In The Dark
by Some Wolf
Summary: One-sided elsanna; Being a vampire is hard, and it gets harder when you develop feelings for a human. Things can go from bad to worse in seconds. But that doesn't happen often, right? (Warning: sad, angsty feels and death)


**Note:** This was written for Elsanna Shenanigans (formally Elsanna Fluff) June 2018 (and yea I'm months late posting it, my bad). Prompt was "The best you ever had" and the word limit was 1500 to 2000.

Hope you enjoy~

Most people think nothing happens at night. They think it's boring and nothing ever happens. They think the dark sky against the stars is beautiful. They think the world is at peace. They're wrong.

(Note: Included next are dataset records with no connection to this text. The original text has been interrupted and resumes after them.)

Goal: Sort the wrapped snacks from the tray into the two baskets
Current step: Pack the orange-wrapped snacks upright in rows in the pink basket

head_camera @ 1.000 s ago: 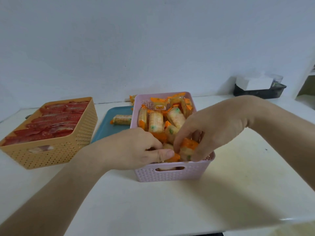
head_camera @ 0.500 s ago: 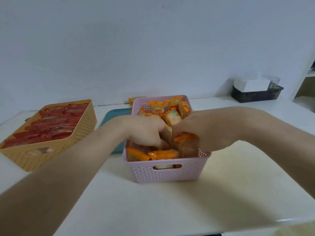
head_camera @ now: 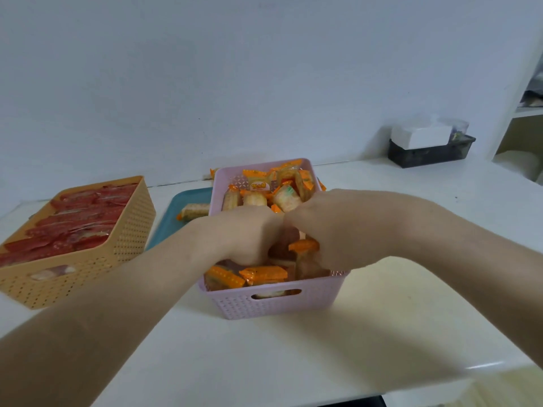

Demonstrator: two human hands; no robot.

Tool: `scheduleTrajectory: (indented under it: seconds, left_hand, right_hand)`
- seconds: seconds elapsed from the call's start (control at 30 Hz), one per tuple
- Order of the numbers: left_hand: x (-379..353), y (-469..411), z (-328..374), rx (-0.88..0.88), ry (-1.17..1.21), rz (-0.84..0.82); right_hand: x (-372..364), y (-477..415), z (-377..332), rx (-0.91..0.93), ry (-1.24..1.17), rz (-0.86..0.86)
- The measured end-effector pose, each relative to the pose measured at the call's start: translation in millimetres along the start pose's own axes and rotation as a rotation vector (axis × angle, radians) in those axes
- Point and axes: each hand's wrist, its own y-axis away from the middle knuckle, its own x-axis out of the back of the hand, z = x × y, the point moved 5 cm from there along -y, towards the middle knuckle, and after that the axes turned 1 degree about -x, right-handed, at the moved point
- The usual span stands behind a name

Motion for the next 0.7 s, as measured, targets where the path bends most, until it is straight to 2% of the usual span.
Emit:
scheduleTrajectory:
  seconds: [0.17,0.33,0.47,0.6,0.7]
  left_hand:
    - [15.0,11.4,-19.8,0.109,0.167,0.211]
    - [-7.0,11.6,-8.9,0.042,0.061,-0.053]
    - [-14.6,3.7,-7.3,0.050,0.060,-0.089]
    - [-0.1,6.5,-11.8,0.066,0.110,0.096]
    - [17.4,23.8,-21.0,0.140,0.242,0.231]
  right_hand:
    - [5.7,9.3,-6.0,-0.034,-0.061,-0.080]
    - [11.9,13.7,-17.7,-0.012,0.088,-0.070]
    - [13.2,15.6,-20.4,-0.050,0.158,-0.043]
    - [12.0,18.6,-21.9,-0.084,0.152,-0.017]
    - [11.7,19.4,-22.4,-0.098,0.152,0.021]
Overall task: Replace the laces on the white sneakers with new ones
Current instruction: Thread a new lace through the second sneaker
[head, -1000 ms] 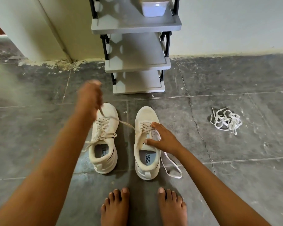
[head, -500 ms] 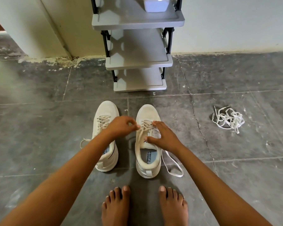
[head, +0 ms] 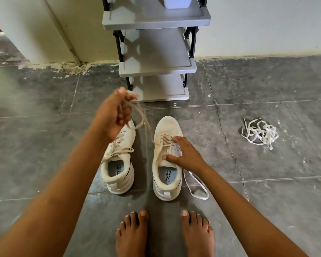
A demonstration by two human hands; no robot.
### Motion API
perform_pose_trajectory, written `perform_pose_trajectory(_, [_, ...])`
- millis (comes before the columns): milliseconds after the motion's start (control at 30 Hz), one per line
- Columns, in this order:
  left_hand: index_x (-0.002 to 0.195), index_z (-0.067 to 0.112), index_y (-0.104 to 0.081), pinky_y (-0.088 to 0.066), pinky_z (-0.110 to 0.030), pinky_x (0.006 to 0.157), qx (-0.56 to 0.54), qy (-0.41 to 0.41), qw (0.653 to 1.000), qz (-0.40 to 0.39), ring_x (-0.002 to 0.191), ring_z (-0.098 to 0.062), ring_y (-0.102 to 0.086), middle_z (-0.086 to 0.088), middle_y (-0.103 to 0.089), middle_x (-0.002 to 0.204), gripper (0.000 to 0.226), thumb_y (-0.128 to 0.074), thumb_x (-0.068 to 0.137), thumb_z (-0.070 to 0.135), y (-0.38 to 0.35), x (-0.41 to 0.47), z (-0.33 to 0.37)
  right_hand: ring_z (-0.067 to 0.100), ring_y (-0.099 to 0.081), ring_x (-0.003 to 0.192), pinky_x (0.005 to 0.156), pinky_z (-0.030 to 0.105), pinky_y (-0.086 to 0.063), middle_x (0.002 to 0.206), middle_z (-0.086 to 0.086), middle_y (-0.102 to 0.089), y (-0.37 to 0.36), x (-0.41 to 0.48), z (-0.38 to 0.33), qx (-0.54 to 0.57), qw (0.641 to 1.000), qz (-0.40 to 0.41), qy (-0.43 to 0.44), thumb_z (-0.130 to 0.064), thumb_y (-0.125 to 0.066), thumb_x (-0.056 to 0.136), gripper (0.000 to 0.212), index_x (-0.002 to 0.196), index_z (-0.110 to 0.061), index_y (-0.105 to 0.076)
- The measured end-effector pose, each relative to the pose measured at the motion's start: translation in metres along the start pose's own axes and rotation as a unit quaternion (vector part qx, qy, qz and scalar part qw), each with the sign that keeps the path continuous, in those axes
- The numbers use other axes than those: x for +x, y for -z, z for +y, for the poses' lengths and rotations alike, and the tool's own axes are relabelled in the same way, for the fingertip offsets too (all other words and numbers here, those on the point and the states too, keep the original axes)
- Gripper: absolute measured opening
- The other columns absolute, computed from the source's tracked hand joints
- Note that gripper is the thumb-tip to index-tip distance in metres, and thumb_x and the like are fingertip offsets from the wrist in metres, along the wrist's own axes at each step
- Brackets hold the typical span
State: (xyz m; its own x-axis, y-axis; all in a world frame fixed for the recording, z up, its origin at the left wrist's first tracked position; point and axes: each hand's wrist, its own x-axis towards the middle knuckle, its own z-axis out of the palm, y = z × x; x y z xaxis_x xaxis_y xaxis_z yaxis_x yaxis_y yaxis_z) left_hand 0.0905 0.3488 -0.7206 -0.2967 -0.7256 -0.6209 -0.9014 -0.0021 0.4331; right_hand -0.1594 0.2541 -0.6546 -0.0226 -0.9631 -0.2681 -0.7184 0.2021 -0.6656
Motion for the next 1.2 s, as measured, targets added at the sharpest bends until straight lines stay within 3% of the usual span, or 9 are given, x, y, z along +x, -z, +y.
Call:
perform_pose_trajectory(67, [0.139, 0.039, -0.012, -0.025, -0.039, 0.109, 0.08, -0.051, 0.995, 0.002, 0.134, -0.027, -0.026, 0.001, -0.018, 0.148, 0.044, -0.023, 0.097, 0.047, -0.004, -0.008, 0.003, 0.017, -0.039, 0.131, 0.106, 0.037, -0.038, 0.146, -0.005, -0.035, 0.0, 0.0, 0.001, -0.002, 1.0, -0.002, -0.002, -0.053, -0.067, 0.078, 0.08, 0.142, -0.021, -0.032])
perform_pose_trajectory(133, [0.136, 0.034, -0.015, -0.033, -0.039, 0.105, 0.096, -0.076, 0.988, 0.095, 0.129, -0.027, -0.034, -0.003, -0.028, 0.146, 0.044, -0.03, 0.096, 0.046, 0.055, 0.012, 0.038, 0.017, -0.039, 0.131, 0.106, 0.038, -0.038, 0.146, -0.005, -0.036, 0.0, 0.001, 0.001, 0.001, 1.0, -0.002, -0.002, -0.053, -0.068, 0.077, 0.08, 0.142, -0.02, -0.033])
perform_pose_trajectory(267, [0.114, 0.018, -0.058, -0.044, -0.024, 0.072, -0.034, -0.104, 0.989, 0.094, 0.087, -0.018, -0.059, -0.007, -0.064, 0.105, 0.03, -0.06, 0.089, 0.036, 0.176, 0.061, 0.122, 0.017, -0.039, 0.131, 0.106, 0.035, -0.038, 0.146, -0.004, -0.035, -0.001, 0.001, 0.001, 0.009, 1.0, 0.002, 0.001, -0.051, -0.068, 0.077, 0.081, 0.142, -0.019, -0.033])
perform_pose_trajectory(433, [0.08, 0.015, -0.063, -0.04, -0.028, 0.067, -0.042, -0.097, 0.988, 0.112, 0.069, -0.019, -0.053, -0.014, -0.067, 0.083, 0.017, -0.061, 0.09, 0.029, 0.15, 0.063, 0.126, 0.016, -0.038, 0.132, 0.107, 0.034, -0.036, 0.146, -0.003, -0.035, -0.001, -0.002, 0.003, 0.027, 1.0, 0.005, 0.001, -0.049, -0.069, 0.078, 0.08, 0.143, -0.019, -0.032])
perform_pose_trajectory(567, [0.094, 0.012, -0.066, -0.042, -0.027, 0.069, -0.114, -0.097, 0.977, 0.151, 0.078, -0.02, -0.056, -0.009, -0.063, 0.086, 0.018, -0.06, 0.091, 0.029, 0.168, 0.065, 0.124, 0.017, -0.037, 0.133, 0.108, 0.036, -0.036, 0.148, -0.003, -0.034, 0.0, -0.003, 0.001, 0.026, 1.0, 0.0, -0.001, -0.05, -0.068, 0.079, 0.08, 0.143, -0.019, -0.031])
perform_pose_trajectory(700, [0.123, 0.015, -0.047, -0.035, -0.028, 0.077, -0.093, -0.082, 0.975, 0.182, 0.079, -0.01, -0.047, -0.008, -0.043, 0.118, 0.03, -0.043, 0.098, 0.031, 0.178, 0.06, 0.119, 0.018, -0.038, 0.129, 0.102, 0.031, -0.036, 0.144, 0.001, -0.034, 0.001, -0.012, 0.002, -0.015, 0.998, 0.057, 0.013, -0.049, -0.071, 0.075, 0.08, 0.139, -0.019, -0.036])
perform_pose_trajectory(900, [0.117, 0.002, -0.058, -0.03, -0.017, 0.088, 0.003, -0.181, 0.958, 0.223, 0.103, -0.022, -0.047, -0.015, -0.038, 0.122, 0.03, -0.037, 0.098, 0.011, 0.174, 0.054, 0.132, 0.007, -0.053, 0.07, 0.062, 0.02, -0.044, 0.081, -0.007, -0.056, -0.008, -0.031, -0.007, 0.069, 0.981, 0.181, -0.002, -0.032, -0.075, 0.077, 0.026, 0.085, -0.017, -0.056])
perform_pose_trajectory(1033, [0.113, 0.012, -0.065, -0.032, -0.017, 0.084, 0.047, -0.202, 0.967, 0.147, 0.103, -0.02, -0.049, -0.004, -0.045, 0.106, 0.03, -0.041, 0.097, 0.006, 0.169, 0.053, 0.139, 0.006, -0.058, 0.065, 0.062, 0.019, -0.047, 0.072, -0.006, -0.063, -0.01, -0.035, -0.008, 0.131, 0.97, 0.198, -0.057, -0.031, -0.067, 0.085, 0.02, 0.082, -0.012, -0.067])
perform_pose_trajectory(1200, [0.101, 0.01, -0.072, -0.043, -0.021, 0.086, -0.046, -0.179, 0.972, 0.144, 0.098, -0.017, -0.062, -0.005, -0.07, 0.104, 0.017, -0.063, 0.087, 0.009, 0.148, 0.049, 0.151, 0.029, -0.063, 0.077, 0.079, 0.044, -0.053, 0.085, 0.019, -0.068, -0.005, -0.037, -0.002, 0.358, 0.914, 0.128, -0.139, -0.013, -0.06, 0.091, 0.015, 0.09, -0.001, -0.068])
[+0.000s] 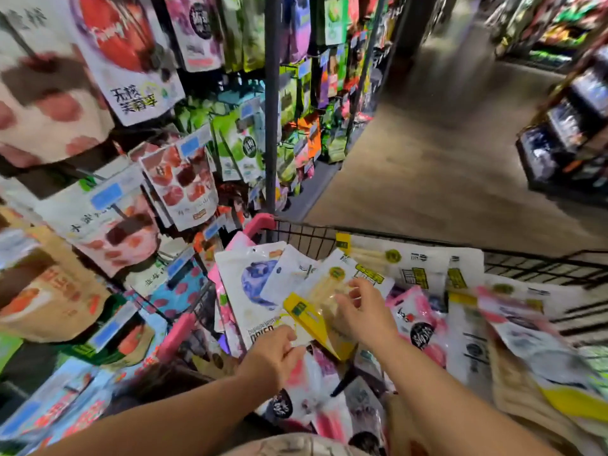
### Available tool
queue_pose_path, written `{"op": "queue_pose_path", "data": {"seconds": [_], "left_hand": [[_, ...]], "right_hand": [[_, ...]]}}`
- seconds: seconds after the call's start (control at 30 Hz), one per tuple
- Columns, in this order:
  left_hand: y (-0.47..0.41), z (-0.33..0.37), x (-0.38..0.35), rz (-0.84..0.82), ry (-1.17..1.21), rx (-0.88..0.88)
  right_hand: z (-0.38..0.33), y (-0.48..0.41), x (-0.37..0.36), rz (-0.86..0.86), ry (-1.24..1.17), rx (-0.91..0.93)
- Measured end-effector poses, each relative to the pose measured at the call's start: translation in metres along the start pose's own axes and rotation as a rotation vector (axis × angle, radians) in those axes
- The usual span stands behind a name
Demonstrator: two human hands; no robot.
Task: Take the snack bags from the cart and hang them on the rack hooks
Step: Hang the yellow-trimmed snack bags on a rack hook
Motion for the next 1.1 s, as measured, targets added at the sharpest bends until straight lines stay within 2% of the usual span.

The monsters come out at night. Every night, they prey upon the innocent; they suck the life out of those who aren't careful of the danger around every corner. Those people see the stars in the darkness of their soul. Sometimes, these monsters grow bold and feast during the day like nothing can touch them as if they are invincible. No beast on this God forsaken rock is invincible. Everyone has a weakness; it's not our fault humans cannot find ours.

But humans have so many; I feel bad for them. Most of us do feel bad for the ones we must prey upon. Humans are our main food source but animals will do fine like humans can go without meat. I'm thankful my first was not human. Humans are addictive in more ways than just the one. Some of them do not see us as monsters and try to accept us. It never works. It ends in one of two ways and both mean an end to their life. Neither is pretty; blood is everywhere, attracting others. It makes things chaotic and difficult.

Personally, I like the humans. They're like us in many ways. They can kill their prey for sport and they kill their own kind. Many of them act and behave in such ways that makes me believe they're the true monsters. We may be considered demons from hell but we have never done things to one another for fun. When we kill one of our own, it is for a good reason whether is it revenge or to protect our secret. We never kill each other purely because we like it. Those humans are sick and twisted. I want to put an end to them.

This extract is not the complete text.